State v. D.P.
Case #: A148957
Egan, J. for the Court; Armstrong, P.J.; and Nakamoto, J.
Full Text Opinion: http://www.publications.ojd.state.or.us/docs/A148957.pdf
Juvenile Law: In determining whether or not a circumstance is compelling in the case of a juvenile and thus requiring Miranda warnings, the court will look at the totality of the circumstances.

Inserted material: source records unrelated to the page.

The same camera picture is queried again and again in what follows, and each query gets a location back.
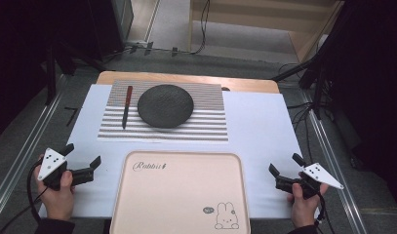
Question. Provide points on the light wooden shelf unit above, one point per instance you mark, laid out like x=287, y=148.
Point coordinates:
x=251, y=22

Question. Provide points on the wooden board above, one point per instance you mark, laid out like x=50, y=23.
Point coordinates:
x=245, y=85

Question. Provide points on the pink tray with rabbit print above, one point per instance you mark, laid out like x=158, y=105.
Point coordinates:
x=179, y=195

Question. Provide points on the black cabinet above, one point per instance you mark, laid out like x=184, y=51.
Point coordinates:
x=105, y=26

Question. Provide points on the metal floor rail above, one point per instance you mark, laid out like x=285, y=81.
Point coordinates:
x=20, y=162
x=336, y=156

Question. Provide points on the person's left hand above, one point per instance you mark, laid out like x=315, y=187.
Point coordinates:
x=58, y=201

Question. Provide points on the power strip with plugs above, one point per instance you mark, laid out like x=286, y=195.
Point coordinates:
x=147, y=48

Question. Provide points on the black metal stand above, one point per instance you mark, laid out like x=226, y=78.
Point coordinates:
x=51, y=74
x=316, y=71

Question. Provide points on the dark round plate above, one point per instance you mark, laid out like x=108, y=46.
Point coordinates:
x=165, y=105

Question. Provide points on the white table sheet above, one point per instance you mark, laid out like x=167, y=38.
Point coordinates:
x=261, y=130

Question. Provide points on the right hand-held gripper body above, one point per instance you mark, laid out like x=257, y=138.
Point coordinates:
x=319, y=174

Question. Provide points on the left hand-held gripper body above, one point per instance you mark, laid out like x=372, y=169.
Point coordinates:
x=49, y=162

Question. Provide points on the person's right hand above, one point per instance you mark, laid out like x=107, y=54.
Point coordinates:
x=303, y=208

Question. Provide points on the small dark knob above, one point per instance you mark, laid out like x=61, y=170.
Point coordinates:
x=225, y=88

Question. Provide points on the striped placemat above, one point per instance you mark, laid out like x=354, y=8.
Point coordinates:
x=199, y=130

Youth appealed a judgment and assigned error to the denial of his motion to suppress evidence of statements he made to the police during an interview. Youth, a twelve-year-old boy, allegedly had sexual intercourse with a ten-year-old girl. Two officers went to youth’s school for an interview. Miranda warnings were not given. Youth argued that statements made during the interview should be suppressed because he was not given Miranda warnings and the interview was a compelling circumstance when the interview began or, in the alternative, at the point when the officer asked to swab youth’s mouth for DNA. The determination that circumstances are compelling depends on whether a reasonable child of similar age, knowledge, and experience, would have felt required to stay and answer all of the officers’ questions. The Court considered the length of the interview (one hour forty minutes), youth’s age, the repetitive and escalating nature of the questions, and the increasingly coercive tactics used by the officers, to conclude that a reasonable twelve-year-old of similar age, knowledge, and experience, placed in youth’s position, would have felt required to stay and answer all of the questions. The Court held that, given the totality of the circumstances, the setting in which the interview took place was compelling. Because Miranda warnings were not given, the evidence should be suppressed. Reversed and remanded.